━━━ EXERCISE INPUTS
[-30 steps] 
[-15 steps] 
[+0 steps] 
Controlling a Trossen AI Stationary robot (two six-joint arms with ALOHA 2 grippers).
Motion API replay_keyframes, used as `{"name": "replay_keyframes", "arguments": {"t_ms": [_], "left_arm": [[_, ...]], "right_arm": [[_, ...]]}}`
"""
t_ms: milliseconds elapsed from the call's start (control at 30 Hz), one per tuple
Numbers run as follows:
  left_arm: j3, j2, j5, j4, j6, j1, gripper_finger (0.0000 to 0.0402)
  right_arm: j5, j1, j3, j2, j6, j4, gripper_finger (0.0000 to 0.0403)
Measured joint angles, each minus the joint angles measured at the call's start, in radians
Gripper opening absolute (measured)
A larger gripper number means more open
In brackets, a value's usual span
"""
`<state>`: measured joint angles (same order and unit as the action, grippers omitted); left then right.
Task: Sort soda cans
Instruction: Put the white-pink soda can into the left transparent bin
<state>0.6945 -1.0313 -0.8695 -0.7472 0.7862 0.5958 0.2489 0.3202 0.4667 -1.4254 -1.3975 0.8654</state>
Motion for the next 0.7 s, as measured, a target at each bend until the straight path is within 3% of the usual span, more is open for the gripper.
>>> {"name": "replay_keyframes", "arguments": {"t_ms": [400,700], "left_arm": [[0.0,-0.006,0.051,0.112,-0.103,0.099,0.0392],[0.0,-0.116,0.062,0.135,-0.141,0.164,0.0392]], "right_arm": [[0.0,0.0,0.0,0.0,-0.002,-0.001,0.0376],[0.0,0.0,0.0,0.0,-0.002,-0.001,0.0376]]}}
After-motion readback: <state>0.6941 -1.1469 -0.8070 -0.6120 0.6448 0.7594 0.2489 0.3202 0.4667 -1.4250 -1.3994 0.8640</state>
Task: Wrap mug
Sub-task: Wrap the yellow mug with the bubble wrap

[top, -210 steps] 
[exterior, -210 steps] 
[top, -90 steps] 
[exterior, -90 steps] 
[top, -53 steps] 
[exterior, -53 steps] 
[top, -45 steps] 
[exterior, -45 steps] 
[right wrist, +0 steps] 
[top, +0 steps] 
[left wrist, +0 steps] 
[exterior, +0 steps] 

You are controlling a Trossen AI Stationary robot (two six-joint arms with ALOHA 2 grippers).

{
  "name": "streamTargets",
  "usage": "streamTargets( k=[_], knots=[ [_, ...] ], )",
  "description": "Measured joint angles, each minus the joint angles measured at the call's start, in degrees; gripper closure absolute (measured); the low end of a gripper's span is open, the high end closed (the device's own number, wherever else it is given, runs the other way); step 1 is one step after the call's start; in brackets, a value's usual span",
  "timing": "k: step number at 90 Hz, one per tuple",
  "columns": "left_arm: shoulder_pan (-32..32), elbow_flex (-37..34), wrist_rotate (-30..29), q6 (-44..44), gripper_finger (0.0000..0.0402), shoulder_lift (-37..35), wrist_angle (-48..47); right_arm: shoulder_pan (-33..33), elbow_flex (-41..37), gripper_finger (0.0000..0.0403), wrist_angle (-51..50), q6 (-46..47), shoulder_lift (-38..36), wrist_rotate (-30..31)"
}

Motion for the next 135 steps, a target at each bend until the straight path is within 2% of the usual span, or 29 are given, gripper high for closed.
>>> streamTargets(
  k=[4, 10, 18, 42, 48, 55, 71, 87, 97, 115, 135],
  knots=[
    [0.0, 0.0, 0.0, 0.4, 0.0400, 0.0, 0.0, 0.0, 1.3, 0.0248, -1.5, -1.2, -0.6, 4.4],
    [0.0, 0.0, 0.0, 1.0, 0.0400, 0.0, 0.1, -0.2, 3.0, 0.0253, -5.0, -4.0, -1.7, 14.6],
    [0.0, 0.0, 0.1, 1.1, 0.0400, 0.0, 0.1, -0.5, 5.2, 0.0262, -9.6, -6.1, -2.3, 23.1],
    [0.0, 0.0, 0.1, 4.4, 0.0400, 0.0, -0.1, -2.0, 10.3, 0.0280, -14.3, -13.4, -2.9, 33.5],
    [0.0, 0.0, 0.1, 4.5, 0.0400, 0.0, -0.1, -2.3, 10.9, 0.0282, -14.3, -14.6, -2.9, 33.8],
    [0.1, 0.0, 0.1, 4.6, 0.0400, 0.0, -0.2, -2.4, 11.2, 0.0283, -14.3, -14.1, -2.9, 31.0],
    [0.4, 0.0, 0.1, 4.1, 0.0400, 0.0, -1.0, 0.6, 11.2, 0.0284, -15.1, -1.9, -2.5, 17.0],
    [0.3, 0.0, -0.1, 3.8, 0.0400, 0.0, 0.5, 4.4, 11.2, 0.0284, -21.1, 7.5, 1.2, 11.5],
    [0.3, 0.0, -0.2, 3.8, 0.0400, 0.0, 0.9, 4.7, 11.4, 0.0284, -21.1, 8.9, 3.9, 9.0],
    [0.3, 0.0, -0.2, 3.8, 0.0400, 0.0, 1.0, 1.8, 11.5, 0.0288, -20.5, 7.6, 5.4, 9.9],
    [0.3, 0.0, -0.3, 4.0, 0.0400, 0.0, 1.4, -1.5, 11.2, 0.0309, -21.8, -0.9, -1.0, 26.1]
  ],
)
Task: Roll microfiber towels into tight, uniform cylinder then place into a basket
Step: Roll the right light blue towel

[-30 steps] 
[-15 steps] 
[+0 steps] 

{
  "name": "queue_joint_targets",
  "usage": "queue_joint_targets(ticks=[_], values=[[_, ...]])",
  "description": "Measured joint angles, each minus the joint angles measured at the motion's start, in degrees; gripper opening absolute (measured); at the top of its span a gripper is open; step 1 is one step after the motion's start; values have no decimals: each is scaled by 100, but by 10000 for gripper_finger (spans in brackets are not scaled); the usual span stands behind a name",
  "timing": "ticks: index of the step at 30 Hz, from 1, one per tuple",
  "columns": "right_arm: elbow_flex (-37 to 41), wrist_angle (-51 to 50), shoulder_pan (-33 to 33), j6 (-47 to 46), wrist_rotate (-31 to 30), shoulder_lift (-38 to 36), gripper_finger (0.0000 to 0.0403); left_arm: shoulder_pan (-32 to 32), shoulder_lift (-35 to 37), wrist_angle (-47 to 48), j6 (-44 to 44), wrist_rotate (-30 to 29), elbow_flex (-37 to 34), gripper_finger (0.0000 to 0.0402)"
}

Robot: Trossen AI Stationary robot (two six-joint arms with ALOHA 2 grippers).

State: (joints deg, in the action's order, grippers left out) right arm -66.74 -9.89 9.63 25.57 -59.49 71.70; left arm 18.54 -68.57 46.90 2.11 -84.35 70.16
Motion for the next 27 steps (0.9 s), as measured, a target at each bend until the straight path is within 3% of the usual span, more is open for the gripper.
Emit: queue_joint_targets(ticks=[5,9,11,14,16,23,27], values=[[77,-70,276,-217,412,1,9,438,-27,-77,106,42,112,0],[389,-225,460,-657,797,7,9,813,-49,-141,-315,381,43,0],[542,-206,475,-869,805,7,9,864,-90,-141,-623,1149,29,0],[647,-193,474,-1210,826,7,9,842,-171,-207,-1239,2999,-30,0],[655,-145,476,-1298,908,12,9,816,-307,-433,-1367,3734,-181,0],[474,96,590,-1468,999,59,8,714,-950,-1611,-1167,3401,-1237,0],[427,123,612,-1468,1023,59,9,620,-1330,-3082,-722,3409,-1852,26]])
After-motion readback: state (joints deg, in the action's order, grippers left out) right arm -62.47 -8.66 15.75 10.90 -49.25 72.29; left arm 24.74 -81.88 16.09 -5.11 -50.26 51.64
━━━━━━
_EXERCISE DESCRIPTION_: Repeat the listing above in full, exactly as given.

_REPLY TO THE EXERCISE_:
[-30 steps] 
[-15 steps] 
[+0 steps] 
Controlling a Trossen AI Stationary robot (two six-joint arms with ALOHA 2 grippers).
Motion API replay_keyframes, used as `{"name": "replay_keyframes", "arguments": {"t_ms": [_], "left_arm": [[_, ...]], "right_arm": [[_, ...]]}}`
"""
t_ms: milliseconds elapsed from the call's start (control at 30 Hz), one per tuple
Numbers run as follows:
  left_arm: j3, j2, j5, j4, j6, j1, gripper_finger (0.0000 to 0.0402)
  right_arm: j5, j1, j3, j2, j6, j4, gripper_finger (0.0000 to 0.0403)
Measured joint angles, each minus the joint angles measured at the call's start, in radians
Gripper opening absolute (measured)
A larger gripper number means more open
In brackets, a value's usual span
"""
`<state>`: measured joint angles (same order and unit as the action, grippers omitted); left then right.
Task: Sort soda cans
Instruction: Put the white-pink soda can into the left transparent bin
<state>0.6945 -1.0313 -0.8695 -0.7472 0.7862 0.5958 0.2489 0.3202 0.4667 -1.4254 -1.3975 0.8654</state>
Motion for the next 0.7 s, as measured, a target at each bend until the straight path is within 3% of the usual span, more is open for the gripper.
>>> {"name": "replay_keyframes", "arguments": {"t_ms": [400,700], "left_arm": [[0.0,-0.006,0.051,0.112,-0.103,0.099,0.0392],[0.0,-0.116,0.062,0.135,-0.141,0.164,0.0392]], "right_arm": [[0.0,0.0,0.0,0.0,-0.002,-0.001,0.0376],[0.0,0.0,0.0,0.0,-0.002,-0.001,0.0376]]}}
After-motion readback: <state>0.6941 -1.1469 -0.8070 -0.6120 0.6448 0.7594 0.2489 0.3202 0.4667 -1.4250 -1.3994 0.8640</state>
Task: Wrap mug
Sub-task: Wrap the yellow mug with the bubble wrap

[top, -210 steps] 
[exterior, -210 steps] 
[top, -90 steps] 
[exterior, -90 steps] 
[top, -53 steps] 
[exterior, -53 steps] 
[top, -45 steps] 
[exterior, -45 steps] 
[right wrist, +0 steps] 
[top, +0 steps] 
[left wrist, +0 steps] 
[exterior, +0 steps] 

You are controlling a Trossen AI Stationary robot (two six-joint arms with ALOHA 2 grippers).

{
  "name": "streamTargets",
  "usage": "streamTargets( k=[_], knots=[ [_, ...] ], )",
  "description": "Measured joint angles, each minus the joint angles measured at the call's start, in degrees; gripper closure absolute (measured); the low end of a gripper's span is open, the high end closed (the device's own number, wherever else it is given, runs the other way); step 1 is one step after the call's start; in brackets, a value's usual span",
  "timing": "k: step number at 90 Hz, one per tuple",
  "columns": "left_arm: shoulder_pan (-32..32), elbow_flex (-37..34), wrist_rotate (-30..29), q6 (-44..44), gripper_finger (0.0000..0.0402), shoulder_lift (-37..35), wrist_angle (-48..47); right_arm: shoulder_pan (-33..33), elbow_flex (-41..37), gripper_finger (0.0000..0.0403), wrist_angle (-51..50), q6 (-46..47), shoulder_lift (-38..36), wrist_rotate (-30..31)"
}

Motion for the next 135 steps, a target at each bend until the straight path is within 2% of the usual span, or 29 are given, gripper high for closed.
>>> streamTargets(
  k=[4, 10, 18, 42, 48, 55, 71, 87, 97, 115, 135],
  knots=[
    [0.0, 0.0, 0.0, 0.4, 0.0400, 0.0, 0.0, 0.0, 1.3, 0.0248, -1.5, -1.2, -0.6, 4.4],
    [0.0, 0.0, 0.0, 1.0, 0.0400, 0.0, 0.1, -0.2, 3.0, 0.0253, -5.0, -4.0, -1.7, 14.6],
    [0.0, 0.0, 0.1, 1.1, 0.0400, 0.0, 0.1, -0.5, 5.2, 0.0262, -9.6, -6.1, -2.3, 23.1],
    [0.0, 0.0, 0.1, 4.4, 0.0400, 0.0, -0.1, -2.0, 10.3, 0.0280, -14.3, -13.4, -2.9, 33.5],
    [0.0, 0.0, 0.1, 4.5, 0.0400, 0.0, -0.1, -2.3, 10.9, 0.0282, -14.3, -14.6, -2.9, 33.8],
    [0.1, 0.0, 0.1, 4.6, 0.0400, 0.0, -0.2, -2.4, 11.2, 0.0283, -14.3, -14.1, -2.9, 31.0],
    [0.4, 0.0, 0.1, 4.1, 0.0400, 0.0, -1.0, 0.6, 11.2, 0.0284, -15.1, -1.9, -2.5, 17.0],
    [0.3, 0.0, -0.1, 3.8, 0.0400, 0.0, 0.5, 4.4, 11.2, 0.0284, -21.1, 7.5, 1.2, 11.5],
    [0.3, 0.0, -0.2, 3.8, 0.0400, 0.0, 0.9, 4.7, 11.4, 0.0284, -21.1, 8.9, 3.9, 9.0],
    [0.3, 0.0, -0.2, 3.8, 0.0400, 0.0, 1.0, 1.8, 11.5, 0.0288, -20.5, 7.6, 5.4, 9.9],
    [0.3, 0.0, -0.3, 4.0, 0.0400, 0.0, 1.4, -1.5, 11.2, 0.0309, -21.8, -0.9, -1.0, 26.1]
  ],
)
Task: Roll microfiber towels into tight, uniform cylinder then place into a basket
Step: Roll the right light blue towel

[-30 steps] 
[-15 steps] 
[+0 steps] 

{
  "name": "queue_joint_targets",
  "usage": "queue_joint_targets(ticks=[_], values=[[_, ...]])",
  "description": "Measured joint angles, each minus the joint angles measured at the motion's start, in degrees; gripper opening absolute (measured); at the top of its span a gripper is open; step 1 is one step after the motion's start; values have no decimals: each is scaled by 100, but by 10000 for gripper_finger (spans in brackets are not scaled); the usual span stands behind a name",
  "timing": "ticks: index of the step at 30 Hz, from 1, one per tuple",
  "columns": "right_arm: elbow_flex (-37 to 41), wrist_angle (-51 to 50), shoulder_pan (-33 to 33), j6 (-47 to 46), wrist_rotate (-31 to 30), shoulder_lift (-38 to 36), gripper_finger (0.0000 to 0.0403); left_arm: shoulder_pan (-32 to 32), shoulder_lift (-35 to 37), wrist_angle (-47 to 48), j6 (-44 to 44), wrist_rotate (-30 to 29), elbow_flex (-37 to 34), gripper_finger (0.0000 to 0.0402)"
}

Robot: Trossen AI Stationary robot (two six-joint arms with ALOHA 2 grippers).

State: (joints deg, in the action's order, grippers left out) right arm -66.74 -9.89 9.63 25.57 -59.49 71.70; left arm 18.54 -68.57 46.90 2.11 -84.35 70.16
Motion for the next 27 steps (0.9 s), as measured, a target at each bend until the straight path is within 3% of the usual span, more is open for the gripper.
Emit: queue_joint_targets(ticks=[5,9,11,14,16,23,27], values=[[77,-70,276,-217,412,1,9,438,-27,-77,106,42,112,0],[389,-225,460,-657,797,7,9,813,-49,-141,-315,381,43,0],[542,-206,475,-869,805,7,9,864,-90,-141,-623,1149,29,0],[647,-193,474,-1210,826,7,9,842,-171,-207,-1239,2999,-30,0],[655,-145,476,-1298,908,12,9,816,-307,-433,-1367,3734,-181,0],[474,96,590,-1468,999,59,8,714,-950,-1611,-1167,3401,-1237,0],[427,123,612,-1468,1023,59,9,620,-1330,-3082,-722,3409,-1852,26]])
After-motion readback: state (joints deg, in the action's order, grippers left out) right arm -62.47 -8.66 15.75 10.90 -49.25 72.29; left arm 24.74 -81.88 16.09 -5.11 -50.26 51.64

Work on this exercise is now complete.